Strip:  I saw my Christmas tree and Nugget's Christmas tree, and the big train that Nugget got from Santa...

I realize she is railing off and inventory list of thing in the storage room.  Later that day, I went back down, walked over to where the vent would be and looked up.  Hello couch.  Hello basket. 

 
That night, we were hanging out on our neighbor's porch and I was telling Hubs.  He informed me that there was no way you could just see into the basement.  Something is wrong and there MUST be a piece missing.   I said, "Hubs.  Don't you think I would notice a large metal tube on the ground?!"

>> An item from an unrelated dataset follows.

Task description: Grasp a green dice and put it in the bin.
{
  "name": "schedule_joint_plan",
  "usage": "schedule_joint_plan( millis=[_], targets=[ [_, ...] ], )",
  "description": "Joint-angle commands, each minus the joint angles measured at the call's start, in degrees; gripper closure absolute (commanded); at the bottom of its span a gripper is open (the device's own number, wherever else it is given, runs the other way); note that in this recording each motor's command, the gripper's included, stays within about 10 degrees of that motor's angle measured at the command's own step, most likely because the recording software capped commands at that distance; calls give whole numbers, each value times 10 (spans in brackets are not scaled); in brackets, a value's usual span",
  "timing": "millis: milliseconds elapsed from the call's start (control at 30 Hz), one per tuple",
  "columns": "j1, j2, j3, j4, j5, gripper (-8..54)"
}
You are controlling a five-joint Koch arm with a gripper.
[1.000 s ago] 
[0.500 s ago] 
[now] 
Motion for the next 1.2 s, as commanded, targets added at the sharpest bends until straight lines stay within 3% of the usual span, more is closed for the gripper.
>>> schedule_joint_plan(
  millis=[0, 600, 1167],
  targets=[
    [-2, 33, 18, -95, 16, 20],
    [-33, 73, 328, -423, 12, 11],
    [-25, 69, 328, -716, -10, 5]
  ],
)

Hubs gets up and walks next door.  A few minutes later, he comes back, camera in hand:

 
                                      The hole where you can "see Christmas"


                           The large metal tube I walked past to look at the vent!

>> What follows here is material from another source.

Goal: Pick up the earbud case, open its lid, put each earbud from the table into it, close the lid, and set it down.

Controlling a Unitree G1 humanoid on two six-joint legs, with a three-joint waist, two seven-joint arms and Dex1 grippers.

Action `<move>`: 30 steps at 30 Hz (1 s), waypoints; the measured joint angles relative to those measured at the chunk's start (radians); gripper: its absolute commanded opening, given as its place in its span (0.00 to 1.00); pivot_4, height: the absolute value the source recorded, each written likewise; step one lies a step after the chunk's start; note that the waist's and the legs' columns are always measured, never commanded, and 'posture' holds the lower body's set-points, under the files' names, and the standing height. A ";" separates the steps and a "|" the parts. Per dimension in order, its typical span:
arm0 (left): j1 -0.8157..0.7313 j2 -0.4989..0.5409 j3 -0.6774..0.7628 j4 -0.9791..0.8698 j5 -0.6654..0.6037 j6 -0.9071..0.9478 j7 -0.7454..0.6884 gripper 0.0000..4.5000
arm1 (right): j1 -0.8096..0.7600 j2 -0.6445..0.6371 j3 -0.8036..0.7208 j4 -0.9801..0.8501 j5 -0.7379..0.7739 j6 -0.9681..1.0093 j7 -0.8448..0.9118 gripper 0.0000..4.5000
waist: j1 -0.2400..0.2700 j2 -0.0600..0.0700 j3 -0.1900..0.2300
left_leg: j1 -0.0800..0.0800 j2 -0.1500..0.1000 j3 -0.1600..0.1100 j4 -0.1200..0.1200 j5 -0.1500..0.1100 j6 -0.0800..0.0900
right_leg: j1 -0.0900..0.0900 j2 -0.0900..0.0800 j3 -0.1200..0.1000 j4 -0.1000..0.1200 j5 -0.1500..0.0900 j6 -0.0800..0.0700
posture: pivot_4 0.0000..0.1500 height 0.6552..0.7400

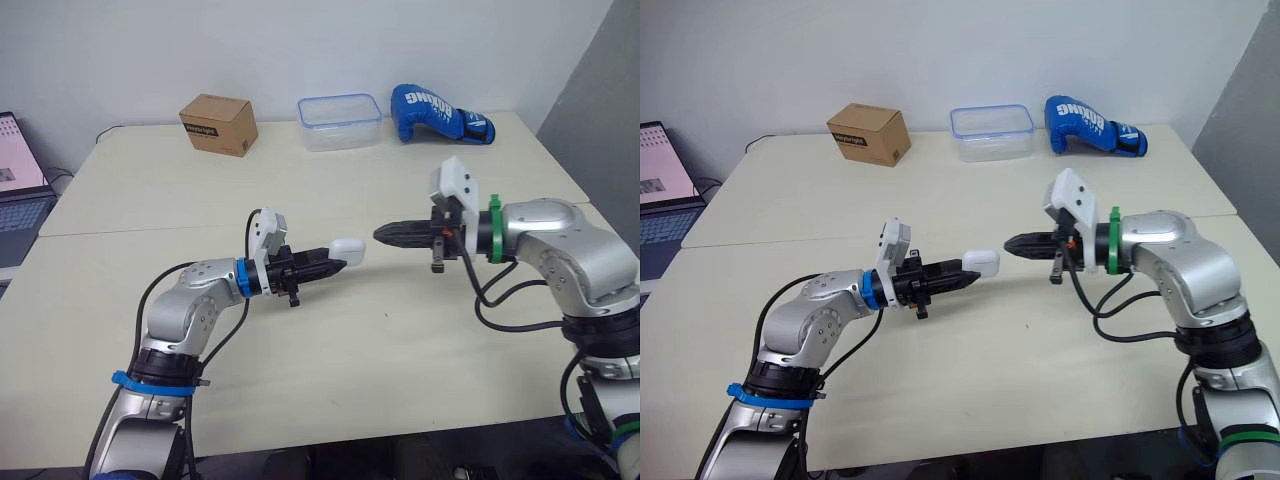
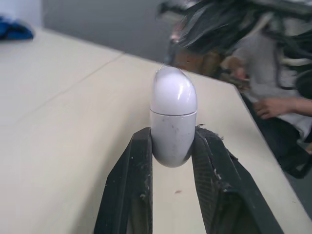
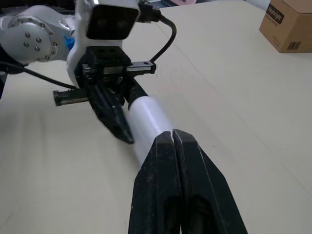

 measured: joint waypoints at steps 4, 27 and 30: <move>-0.041 -0.007 -0.010 0.040 0.009 0.171 0.114 0.17 | 0.039 -0.033 -0.006 0.024 -0.006 -0.030 0.023 0.01 | -0.001 0.000 0.000 | 0.000 0.000 0.000 0.000 0.000 0.000 | 0.000 0.000 0.000 0.001 0.000 0.000 | 1.00 0.89; -0.191 -0.106 -0.014 0.313 0.016 0.424 0.231 0.17 | 0.145 -0.064 0.032 0.094 -0.117 -0.110 0.052 0.01 | 0.001 0.000 0.000 | 0.000 0.000 0.000 0.000 0.000 0.000 | 0.000 0.000 0.000 0.000 0.000 0.000 | 1.00 0.89; -0.197 -0.107 -0.014 0.326 0.016 0.425 0.230 0.17 | 0.154 -0.064 0.032 0.082 -0.116 -0.104 0.055 0.01 | 0.001 0.000 0.000 | 0.000 0.000 0.000 0.001 0.000 0.000 | 0.000 0.000 0.000 0.001 0.000 0.000 | 1.00 0.89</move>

Ok, so score one for Hubs.  I'm just glad Strip noticed and told me now instead of on Christmas morning (hey...I saw all of this stuff in the vent....).

Tuesday, May 26, 2009

Howdy Neighbor

Guess what!  Still no patio :-)  As Hubs was spreading the sand, I jokingly said, "Step 2 sand?  What happened to step one?"  Hubs' response:  Don't you worry about it.  But apparently he did.  The more he thought about skipping the gravel (aka step one) the more he worried about the sand holding water and freezing in the winter.  When he got home today, he starting undoing everything he already did.  

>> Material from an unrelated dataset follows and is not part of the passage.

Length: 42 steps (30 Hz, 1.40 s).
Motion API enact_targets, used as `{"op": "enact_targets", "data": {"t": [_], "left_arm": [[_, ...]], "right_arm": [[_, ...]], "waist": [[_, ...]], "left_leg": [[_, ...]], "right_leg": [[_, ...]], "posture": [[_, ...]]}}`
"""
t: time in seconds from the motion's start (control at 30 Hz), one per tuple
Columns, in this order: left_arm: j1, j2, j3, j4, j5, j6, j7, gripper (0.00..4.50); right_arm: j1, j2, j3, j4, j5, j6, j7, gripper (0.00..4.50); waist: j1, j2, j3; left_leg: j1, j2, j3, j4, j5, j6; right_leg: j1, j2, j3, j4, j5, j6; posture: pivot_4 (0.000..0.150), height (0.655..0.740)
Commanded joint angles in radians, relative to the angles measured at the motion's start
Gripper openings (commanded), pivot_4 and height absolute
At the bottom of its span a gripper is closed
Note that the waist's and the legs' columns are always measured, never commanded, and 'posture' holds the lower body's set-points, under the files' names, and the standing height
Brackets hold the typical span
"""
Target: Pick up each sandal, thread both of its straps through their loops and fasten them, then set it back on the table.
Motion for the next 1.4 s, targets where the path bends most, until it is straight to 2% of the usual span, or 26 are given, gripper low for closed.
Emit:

Because the backyard was kind of off limits to kids and dogs, we headed next door to hang with the neighbors.  After overstaying our welcome :-), we headed home to get dinner ready.  I was making (up) some mexican style chicken and rice.  As I cooked up the chicken in a little oil and spices, some of it splattered on my shirt.  I remembered one of the kids' mom's I work with telling me that Dawn dishwashing liquid is the greatest stain remover out there for greasy stains.  I whipped off my shirt and pre-treated it right there in the kitchen sink.  I couldn't just walk off to get a new shirt, so I figured I'd would finish the chicken topless -- woo hoo!  Get crazy on a Tuesday.  Anyway Nugget was watching Cars, and the "Life is a Highway" song came on, so we started dancing and rocking out.  I glance out the kitchen window into our (normally) secluded backyard to see Neighbor Hubs walking by.  AHHHH!! I hit the floor and crawled upstairs to grab another shirt.  Then I called Neighbor Chick to laugh hysterically and apologize for flashing her Hubs!

Maybe next time I'll grab an apron.

Monday, May 25, 2009

I had it all planned out

Today was going to be a great day.  I was going to sleep in until 9, maybe 9:30, then come downstairs to see hubs cleaning up dishes from breakfast.  Then, I would make a cup of tea using my  new perfect tea maker, and head back upstairs to take a shower.  Next, it was off to Nords to get new make up which would include a full, facial make over leaving me just breathtakingly gorgeous.  I would find the perfect pair of sandals on the way out, and they would be on sale.  Then, at home, I would enjoy a tasty margarita while the kids played in the yard and hubs would grill some yummy filets.

Instead...

I woke up to Strip in the bed, sideways, at some point in the early morning, then talking at 6:30, Nugget up at 7.  I stumbled downstairs and opened the cabinet get the coffee grinder and Nugget started screaming, "Gungees!  Gungees!" which is Nugget-speak for "Gummies"  aka vitamins.  I plugged in the toaster to cook up some Eggo waffles (mother of the year) and plopped down on the couch to check my email.  I had a good 3/4 of my coffee down when Hubs backed a truck into the background, poked his head in the house and said, "Hey can you help me for a second?"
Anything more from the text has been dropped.